:: EXERCISE INPUT

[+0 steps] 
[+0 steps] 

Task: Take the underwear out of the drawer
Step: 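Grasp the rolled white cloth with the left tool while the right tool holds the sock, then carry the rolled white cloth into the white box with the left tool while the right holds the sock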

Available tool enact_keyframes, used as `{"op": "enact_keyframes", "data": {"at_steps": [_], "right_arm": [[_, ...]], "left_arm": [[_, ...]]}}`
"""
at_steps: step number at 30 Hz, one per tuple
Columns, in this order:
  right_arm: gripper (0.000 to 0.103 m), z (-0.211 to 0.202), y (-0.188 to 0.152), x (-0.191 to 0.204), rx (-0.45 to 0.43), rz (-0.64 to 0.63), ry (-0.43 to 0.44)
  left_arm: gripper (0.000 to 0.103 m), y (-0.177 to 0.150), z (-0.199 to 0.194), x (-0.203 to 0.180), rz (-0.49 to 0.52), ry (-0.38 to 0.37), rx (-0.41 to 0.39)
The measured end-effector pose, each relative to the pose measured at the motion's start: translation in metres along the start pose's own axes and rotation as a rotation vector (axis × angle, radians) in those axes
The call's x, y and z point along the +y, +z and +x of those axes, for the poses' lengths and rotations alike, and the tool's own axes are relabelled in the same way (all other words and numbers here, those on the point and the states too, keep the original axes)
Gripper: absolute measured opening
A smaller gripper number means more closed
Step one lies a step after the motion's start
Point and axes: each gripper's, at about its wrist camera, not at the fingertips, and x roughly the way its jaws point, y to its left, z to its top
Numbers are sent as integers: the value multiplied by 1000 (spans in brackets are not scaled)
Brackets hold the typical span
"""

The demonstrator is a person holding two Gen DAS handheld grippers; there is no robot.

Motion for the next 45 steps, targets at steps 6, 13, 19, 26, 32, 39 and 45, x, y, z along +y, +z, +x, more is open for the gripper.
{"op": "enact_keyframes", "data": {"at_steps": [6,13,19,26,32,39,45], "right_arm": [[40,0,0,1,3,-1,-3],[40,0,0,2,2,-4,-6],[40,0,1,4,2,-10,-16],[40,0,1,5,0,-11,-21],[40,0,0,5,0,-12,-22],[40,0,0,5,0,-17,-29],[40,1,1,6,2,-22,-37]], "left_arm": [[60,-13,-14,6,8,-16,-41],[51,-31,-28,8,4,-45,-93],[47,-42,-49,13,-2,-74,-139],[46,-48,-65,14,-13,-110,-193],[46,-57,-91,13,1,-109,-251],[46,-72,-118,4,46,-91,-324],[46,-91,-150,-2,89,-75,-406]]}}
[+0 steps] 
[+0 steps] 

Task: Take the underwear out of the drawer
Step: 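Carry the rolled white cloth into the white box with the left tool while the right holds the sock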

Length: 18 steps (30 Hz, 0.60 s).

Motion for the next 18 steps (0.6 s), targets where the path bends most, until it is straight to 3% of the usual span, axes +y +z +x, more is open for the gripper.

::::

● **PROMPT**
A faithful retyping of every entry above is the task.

● **FINISHED EXERCISE**
[+0 steps] 
[+0 steps] 

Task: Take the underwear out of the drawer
Step: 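Grasp the rolled white cloth with the left tool while the right tool holds the sock, then carry the rolled white cloth into the white box with the left tool while the right holds the sock
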
Available tool enact_keyframes, used as `{"op": "enact_keyframes", "data": {"at_steps": [_], "right_arm": [[_, ...]], "left_arm": [[_, ...]]}}`
"""
at_steps: step number at 30 Hz, one per tuple
Columns, in this order:
  right_arm: gripper (0.000 to 0.103 m), z (-0.211 to 0.202), y (-0.188 to 0.152), x (-0.191 to 0.204), rx (-0.45 to 0.43), rz (-0.64 to 0.63), ry (-0.43 to 0.44)
  left_arm: gripper (0.000 to 0.103 m), y (-0.177 to 0.150), z (-0.199 to 0.194), x (-0.203 to 0.180), rz (-0.49 to 0.52), ry (-0.38 to 0.37), rx (-0.41 to 0.39)
The measured end-effector pose, each relative to the pose measured at the motion's start: translation in metres along the start pose's own axes and rotation as a rotation vector (axis × angle, radians) in those axes
The call's x, y and z point along the +y, +z and +x of those axes, for the poses' lengths and rotations alike, and the tool's own axes are relabelled in the same way (all other words and numbers here, those on the point and the states too, keep the original axes)
Gripper: absolute measured opening
A smaller gripper number means more closed
Step one lies a step after the motion's start
Point and axes: each gripper's, at about its wrist camera, not at the fingertips, and x roughly the way its jaws point, y to its left, z to its top
Numbers are sent as integers: the value multiplied by 1000 (spans in brackets are not scaled)
Brackets hold the typical span
"""

The demonstrator is a person holding two Gen DAS handheld grippers; there is no robot.

Motion for the next 45 steps, targets at steps 6, 13, 19, 26, 32, 39 and 45, x, y, z along +y, +z, +x, more is open for the gripper.
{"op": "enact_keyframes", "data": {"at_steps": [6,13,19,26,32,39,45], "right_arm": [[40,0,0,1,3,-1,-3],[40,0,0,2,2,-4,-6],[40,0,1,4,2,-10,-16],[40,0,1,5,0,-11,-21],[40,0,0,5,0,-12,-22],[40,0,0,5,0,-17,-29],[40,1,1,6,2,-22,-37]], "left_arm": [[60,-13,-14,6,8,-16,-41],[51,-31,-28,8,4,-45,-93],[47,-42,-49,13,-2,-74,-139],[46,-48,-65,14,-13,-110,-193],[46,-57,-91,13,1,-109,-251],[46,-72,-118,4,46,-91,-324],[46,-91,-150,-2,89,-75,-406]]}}
[+0 steps] 
[+0 steps] 

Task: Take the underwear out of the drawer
Step: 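Carry the rolled white cloth into the white box with the left tool while the right holds the sock
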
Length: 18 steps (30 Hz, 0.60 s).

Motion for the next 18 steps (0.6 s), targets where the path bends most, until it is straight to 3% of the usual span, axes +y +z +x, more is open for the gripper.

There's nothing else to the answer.